Assez efficace ? Je jurerais que mon interlocutrice écrite comprit aussitôt ma préoccupation — on sait bien que les textes perçoivent mieux l’âme de leurs lecteurs qu’eux-mêmes ne les comprennent. Elle s’écria donc et mes oreilles l’entendirent :
— Bien sûr ! Quiconque m’aura lue m’aura comprise. Les patients qui parviendront à considérer l’Incertain comme leur habitat le plus fondamental, au point de s’habiter eux-mêmes incomparablement, en acquerront la force de desceller toutes vos statues du moment. Celles des médicastres et de leurs confrères disséminés sur vos cinq continents. Celle des potentats dans la Cité. Seul l’Incertain donne à vivre. Seul le Certain détruit. Et seul l’Incertain peut contester ce Certain.
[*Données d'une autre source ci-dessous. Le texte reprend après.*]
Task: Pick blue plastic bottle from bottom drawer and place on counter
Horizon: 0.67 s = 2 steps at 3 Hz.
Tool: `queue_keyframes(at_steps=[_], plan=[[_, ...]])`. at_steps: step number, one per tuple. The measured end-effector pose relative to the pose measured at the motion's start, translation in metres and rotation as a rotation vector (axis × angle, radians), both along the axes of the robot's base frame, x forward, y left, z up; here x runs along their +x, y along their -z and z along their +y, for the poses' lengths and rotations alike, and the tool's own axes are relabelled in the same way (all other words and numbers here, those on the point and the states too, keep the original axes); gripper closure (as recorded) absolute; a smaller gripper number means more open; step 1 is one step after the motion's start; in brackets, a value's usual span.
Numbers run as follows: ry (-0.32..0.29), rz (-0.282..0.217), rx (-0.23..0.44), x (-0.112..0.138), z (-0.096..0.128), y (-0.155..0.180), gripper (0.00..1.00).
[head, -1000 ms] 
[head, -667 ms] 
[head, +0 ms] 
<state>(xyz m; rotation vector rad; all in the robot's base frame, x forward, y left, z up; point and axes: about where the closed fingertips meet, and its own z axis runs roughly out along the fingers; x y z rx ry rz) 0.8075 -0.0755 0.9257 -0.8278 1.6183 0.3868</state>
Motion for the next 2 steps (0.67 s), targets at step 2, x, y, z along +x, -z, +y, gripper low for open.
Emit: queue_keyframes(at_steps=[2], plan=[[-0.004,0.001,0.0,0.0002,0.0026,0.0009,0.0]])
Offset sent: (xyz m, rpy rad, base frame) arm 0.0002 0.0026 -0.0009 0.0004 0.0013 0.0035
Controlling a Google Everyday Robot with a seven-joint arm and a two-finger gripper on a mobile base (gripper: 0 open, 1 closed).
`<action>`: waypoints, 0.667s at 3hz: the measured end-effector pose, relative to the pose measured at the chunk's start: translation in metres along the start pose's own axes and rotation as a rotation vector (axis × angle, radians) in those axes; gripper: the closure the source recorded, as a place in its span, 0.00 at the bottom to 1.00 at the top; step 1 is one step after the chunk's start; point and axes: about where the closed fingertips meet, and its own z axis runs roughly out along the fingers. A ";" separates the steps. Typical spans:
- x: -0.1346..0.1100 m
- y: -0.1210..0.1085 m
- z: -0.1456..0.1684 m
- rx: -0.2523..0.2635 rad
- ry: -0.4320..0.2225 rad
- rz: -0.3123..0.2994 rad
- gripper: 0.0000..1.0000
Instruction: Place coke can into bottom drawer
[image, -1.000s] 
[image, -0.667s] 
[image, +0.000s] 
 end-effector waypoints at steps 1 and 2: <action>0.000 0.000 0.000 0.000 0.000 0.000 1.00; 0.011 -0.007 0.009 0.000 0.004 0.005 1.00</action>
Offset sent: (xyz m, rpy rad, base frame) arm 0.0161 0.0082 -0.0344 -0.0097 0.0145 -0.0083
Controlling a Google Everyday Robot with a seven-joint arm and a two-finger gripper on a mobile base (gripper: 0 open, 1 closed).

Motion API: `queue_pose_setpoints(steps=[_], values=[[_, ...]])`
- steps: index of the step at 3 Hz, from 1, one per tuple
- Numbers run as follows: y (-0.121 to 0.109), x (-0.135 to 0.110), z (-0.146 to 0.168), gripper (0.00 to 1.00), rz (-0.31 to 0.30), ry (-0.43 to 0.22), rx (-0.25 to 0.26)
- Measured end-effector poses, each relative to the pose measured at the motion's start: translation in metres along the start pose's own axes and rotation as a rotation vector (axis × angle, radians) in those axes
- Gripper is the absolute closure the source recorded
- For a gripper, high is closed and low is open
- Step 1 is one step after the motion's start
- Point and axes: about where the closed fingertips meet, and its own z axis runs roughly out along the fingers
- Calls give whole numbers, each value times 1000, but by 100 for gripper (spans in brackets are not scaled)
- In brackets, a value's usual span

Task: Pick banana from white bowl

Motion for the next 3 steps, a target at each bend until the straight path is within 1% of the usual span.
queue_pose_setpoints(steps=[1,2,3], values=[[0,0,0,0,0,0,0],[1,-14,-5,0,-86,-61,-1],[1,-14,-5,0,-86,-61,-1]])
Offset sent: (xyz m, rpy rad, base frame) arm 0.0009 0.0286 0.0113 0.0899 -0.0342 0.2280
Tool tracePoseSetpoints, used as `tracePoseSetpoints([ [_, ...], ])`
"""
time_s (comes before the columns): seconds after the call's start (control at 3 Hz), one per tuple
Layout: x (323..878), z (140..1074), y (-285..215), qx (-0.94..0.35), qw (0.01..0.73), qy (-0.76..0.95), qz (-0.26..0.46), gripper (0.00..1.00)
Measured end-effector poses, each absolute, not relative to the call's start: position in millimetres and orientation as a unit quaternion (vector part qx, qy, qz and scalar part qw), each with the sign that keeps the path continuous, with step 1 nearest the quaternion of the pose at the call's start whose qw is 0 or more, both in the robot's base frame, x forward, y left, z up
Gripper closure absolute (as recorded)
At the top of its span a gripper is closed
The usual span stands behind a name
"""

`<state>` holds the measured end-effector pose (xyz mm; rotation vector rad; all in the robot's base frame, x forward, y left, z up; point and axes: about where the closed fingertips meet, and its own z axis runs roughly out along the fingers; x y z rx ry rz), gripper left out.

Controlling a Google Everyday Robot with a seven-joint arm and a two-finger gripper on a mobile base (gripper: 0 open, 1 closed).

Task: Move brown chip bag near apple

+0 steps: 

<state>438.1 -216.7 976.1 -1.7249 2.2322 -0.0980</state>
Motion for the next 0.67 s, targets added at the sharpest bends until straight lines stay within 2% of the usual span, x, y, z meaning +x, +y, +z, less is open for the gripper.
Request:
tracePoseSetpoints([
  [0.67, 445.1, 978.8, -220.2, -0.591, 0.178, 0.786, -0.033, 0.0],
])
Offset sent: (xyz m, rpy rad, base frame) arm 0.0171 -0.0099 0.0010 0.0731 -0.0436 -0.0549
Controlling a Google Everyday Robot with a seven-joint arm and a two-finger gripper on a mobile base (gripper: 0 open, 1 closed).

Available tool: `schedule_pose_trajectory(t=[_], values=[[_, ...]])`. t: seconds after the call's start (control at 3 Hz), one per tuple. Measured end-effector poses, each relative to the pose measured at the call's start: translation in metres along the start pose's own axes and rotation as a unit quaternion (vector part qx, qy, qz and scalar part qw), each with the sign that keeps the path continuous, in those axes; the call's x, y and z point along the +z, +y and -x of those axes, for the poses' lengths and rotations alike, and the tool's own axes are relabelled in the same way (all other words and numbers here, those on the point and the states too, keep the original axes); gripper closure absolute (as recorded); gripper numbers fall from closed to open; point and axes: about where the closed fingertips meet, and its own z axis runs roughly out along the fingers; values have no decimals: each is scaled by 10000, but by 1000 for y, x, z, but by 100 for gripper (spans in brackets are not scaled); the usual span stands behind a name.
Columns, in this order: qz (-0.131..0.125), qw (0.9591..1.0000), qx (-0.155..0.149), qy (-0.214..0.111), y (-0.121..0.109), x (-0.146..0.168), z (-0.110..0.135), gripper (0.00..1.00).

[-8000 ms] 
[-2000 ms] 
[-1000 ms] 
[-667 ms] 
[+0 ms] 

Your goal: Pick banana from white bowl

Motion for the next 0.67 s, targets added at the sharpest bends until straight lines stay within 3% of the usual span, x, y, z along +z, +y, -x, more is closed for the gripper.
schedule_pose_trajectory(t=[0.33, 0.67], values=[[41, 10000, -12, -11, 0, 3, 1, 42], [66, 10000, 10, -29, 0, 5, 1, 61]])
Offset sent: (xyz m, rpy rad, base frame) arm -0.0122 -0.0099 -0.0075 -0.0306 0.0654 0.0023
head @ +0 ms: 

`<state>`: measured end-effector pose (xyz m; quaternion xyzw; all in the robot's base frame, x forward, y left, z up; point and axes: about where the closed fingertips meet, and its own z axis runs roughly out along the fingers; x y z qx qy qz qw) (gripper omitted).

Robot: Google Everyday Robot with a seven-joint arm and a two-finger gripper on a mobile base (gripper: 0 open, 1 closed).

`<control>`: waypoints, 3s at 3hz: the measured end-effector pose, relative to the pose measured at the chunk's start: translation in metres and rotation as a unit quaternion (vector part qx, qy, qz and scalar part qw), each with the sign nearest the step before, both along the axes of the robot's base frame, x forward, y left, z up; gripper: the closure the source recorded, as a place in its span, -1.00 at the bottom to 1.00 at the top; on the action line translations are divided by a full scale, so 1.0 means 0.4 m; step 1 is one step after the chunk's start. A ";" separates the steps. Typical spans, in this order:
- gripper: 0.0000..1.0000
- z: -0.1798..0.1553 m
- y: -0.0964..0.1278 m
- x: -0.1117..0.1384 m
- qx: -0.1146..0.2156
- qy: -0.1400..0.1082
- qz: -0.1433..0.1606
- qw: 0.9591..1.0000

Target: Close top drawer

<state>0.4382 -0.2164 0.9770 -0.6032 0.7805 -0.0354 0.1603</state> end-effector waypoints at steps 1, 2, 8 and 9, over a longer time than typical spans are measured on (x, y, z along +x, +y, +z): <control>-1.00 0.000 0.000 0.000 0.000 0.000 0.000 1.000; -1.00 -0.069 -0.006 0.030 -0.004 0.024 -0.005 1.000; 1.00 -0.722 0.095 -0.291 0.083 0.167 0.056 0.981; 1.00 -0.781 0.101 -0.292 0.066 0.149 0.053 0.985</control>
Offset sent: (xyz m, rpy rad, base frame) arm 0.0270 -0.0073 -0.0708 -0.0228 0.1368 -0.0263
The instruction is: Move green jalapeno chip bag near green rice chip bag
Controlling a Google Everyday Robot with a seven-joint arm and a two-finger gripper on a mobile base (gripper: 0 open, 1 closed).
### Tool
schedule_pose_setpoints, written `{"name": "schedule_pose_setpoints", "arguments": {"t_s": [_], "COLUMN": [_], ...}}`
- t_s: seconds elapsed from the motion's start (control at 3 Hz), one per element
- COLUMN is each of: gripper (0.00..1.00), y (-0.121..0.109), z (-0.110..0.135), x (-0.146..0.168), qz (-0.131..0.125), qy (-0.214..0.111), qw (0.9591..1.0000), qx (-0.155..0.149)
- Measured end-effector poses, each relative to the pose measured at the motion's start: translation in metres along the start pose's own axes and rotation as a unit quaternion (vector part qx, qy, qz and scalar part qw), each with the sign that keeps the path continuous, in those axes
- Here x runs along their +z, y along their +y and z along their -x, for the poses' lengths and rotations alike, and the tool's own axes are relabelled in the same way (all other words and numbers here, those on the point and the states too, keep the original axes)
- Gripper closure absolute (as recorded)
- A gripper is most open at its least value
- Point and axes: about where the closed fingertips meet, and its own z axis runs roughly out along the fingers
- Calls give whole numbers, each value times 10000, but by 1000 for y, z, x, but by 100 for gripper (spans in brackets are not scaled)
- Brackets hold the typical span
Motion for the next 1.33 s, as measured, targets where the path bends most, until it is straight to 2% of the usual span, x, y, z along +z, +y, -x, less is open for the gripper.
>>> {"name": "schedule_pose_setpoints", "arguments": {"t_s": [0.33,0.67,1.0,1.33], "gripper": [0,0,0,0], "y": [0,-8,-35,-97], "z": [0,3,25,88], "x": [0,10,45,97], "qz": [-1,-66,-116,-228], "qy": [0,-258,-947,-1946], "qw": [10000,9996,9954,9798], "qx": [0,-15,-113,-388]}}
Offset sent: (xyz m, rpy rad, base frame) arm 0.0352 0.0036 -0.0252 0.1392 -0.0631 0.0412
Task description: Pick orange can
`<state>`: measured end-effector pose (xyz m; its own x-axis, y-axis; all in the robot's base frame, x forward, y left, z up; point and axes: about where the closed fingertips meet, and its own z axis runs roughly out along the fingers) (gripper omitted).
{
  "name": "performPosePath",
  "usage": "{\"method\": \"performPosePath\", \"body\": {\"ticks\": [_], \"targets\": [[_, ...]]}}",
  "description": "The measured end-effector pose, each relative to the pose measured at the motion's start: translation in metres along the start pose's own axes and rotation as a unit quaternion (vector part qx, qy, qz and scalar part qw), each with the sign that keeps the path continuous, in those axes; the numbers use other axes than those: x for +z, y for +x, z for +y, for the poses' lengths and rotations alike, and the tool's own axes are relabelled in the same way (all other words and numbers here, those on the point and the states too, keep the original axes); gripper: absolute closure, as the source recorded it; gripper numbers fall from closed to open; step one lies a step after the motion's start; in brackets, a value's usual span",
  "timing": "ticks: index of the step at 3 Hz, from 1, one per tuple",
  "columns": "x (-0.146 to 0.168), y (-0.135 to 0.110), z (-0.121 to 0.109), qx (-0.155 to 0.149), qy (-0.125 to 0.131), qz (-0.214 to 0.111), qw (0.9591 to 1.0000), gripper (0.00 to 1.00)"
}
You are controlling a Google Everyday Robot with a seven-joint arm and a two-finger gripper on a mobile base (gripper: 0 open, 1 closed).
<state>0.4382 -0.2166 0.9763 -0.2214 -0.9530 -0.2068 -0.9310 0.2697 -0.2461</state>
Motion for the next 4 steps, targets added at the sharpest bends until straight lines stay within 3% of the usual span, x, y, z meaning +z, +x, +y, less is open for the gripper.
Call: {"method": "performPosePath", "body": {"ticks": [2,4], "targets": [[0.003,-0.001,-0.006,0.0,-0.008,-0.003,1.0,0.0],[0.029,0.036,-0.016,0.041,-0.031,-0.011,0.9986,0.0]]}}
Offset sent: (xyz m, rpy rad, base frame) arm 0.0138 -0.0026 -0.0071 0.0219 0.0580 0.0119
Elle s’exaltait, me lançant encore :
— Pense aux arbres. Imagine-toi celui qui serait déterminé par le Certain au lieu de révérer naturellement l’Incertain, et qui pousserait par conséquent tout droit dans la ramure de ses aînés plus grands au lieu de la contourner en fonction de la lumière disponible. Catastrophe absolue ! Forêts suicidées ! Votre espèce en est là. C’est pathétique.
J’étais saisi, puis laissai quelques instants passer. Ma chronique en profita pour se replier sur l’écran de mon ordinateur et partir se reposer non sans vous faire exprimer de ma part, à vous qui venez de la lire, son amitié, son espoir et ses mercis.